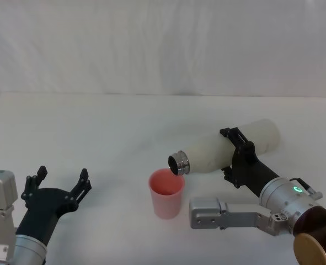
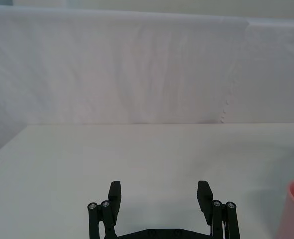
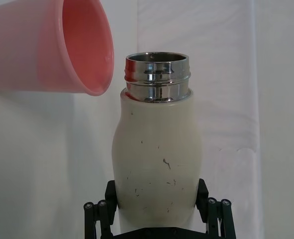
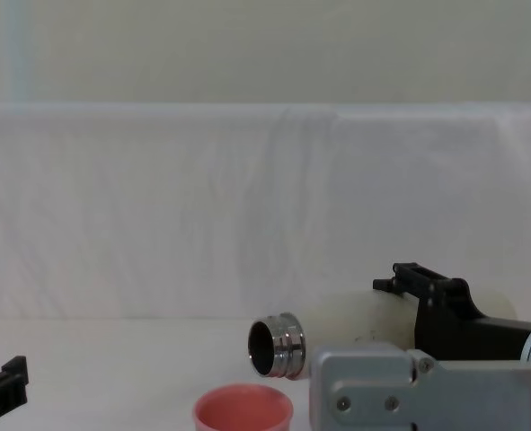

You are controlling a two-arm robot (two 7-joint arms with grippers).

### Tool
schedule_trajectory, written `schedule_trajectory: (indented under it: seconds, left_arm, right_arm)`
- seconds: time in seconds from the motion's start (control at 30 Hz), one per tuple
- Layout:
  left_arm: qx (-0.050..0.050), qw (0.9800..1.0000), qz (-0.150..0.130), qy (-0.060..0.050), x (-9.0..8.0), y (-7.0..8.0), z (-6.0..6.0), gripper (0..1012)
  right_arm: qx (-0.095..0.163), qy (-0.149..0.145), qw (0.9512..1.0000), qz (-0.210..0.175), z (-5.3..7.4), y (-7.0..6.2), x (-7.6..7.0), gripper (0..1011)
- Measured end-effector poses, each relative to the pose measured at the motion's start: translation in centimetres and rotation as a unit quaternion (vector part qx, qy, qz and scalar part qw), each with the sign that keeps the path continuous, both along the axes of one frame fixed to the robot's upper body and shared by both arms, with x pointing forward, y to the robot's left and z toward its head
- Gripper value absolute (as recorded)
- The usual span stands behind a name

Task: Grasp the thermos with one hand and pour water into the cup lid.

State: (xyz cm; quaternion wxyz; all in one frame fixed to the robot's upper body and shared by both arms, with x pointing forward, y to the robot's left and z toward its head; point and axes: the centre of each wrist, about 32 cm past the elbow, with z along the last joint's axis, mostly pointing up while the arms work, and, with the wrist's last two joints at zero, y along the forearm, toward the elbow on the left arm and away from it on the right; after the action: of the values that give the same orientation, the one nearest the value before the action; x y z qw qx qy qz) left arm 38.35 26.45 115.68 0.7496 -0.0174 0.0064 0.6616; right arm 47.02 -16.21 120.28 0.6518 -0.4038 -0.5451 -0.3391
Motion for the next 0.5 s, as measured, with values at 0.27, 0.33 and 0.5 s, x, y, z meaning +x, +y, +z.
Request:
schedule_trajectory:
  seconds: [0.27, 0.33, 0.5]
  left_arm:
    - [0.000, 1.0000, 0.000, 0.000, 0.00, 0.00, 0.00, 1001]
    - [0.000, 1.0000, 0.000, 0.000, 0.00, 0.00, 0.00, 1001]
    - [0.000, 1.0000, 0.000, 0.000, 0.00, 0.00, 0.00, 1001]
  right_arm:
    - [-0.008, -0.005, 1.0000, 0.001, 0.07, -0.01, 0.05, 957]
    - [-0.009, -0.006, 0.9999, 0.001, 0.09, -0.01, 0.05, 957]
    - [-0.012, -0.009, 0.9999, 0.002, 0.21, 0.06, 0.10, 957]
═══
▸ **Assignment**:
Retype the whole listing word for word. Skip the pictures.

▸ **Response area**:
You are controlling a two-arm robot (two 7-joint arms with grippers).

### Tool
schedule_trajectory, written `schedule_trajectory: (indented under it: seconds, left_arm, right_arm)`
- seconds: time in seconds from the motion's start (control at 30 Hz), one per tuple
- Layout:
  left_arm: qx (-0.050..0.050), qw (0.9800..1.0000), qz (-0.150..0.130), qy (-0.060..0.050), x (-9.0..8.0), y (-7.0..8.0), z (-6.0..6.0), gripper (0..1012)
  right_arm: qx (-0.095..0.163), qy (-0.149..0.145), qw (0.9512..1.0000), qz (-0.210..0.175), z (-5.3..7.4), y (-7.0..6.2), x (-7.6..7.0), gripper (0..1011)
- Measured end-effector poses, each relative to the pose measured at the motion's start: translation in centimetres and rotation as a unit quaternion (vector part qx, qy, qz and scalar part qw), each with the sign that keeps the path continuous, both along the axes of one frame fixed to the robot's upper body and shared by both arms, with x pointing forward, y to the robot's left and z toward its head
- Gripper value absolute (as recorded)
- The usual span stands behind a name

Task: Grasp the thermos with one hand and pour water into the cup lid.

State: (xyz cm; quaternion wxyz; all in one frame fixed to the robot's upper body and shared by both arms, with x pointing forward, y to the robot's left and z toward its head; point and axes: the centre of each wrist, about 32 cm past the elbow, with z along the last joint's axis, mostly pointing up while the arms work, and, with the wrist's last two joints at zero, y along the forearm, toward the elbow on the left arm and away from it on the right; after the action: of the values that give the same orientation, the one nearest the value before the action; x y z qw qx qy qz) left arm 38.35 26.45 115.68 0.7496 -0.0174 0.0064 0.6616; right arm 47.02 -16.21 120.28 0.6518 -0.4038 -0.5451 -0.3391
Motion for the next 0.5 s, as measured, with values at 0.27, 0.33 and 0.5 s, x, y, z meaning +x, +y, +z.
Request:
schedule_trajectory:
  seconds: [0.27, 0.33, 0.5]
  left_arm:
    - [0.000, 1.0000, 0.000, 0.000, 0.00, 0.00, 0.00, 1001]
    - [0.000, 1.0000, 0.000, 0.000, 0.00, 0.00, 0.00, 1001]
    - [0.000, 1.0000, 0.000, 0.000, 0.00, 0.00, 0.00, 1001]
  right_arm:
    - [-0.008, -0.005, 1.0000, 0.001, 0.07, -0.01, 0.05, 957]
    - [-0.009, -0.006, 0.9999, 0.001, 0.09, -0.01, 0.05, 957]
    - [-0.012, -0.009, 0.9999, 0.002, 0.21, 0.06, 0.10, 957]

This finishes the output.